MILAN — The clock is ticking on Prada SpA’s initial public offering.
The Italian fashion group has until the end of the month to decide if it is to float on the Milan Stock Exchange in June, one of two months it has touted as possible windows for an IPO this year.
If not, Prada could wait until November to list, although any decision is subject to the result of consultations with advisers and due diligence analysis.
With the financial markets weathering a beating and Prada’s previous skittishness regarding a stock market float, it would be no surprise if the company sat out the storm before setting a date.
Indeed, sources close to Prada believe it will “probably not” go ahead with a June placement for this reason. The official company line is still, “No decision has been taken.”
Prada is believed to have met with advisers on Friday to discuss the listing. An announcement could come later this week, sources said.
To list in June, Prada would need to file the requisite documentation to the Italian stock market regulatory body Consob before May 1. The commission usually takes 60 days to approve the prospectus, only after which is a company free to kick off its IPO, should it so choose.
But like the proposed Tommy Hilfiger IPO, which owner Apax Partners postponed in January, Prada would not be obliged to proceed with its listing, despite the filing. Apax put a stop to the Hilfiger Group IPO on Jan. 24, one day before the road show was to begin, citing volatile market conditions.

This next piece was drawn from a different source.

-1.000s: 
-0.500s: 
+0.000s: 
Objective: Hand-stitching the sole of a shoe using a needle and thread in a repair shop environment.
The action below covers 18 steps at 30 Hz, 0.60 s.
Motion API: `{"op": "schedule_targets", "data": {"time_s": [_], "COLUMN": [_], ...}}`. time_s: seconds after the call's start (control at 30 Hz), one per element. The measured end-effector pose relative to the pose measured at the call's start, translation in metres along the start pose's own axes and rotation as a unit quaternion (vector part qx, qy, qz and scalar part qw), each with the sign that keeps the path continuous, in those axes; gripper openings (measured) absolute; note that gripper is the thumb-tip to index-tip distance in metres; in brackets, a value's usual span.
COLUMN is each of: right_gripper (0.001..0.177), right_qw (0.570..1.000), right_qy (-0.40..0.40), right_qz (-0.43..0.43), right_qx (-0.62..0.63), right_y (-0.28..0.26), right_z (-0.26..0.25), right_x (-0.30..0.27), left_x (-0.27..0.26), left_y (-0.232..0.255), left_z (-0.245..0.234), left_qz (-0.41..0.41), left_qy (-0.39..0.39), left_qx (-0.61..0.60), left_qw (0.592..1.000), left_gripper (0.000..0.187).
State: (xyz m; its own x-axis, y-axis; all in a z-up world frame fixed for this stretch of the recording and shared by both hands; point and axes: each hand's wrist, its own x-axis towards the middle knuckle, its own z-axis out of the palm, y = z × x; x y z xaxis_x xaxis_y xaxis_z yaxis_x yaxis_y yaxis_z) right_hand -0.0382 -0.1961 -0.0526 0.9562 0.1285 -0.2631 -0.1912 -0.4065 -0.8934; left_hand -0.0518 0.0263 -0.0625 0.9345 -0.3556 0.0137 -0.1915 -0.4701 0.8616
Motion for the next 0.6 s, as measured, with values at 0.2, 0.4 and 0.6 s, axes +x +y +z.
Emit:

Moreover, as Armando Branchini, deputy chairman of Milan-based luxury goods consultancy Intercorporate, highlighted Friday, Prada is in good financial health. “A gun isn’t pointed at his head,” Branchini said, referring to Prada chief executive officer Patrizio Bertelli. “In recent years, the company’s sales have grown, it has been successful with the products it has offered to the market, it has conquered new markets, and the company’s profit margins have increased.”
Last year, Prada registered a near 66 percent rise in net profits to 126.8 million euros, or $173.8 million at average exchange. Sales for the 12 months through Jan. 31 increased 14.1 percent to 1.66 billion euros, or $2.27 billion.
Earnings before interest, taxes, depreciation and amortization reached 316 million euros, or $433.2 million, while debt stood at 507.5 million euros, or $695.7 million.
Branchini believes Bertelli will probably hold off from listing in June “until the financial markets improve” and could even foresee the ceo waiting until next year.
“The Federal Reserve has forecast there will be six bad months,” Branchini said. “If this proves to be the case, then Prada could list in November-December. But Bertelli could even wait until February-March.”
The group, which is 95 percent owned by the Prada family, appointed Italy’s Intesa SanPaolo SpA and Unicredit SpA and Goldman Sachs & Co. as its banks last year. The luxury group is expected to offer some 30 to 40 percent of its equity to investors. Recent estimates value Prada at 4 billion to 5 billion euros, or $6.32 billion to $7.9 billion at current exchange.
Prada has called off its IPO more than once — although how many times depends on different interpretations. According to Prada, it has only canceled its listing twice, first after the Sept. 11, 2001 terrorist attacks and secondly in May 2002 due to market volatility. However, Bertelli has been flirting with the stock market on and off for the last seven years.
Whatever the decision this week or next, “One thing is sure,” a Milan based analyst told WWD, “Prada will list sooner or later.”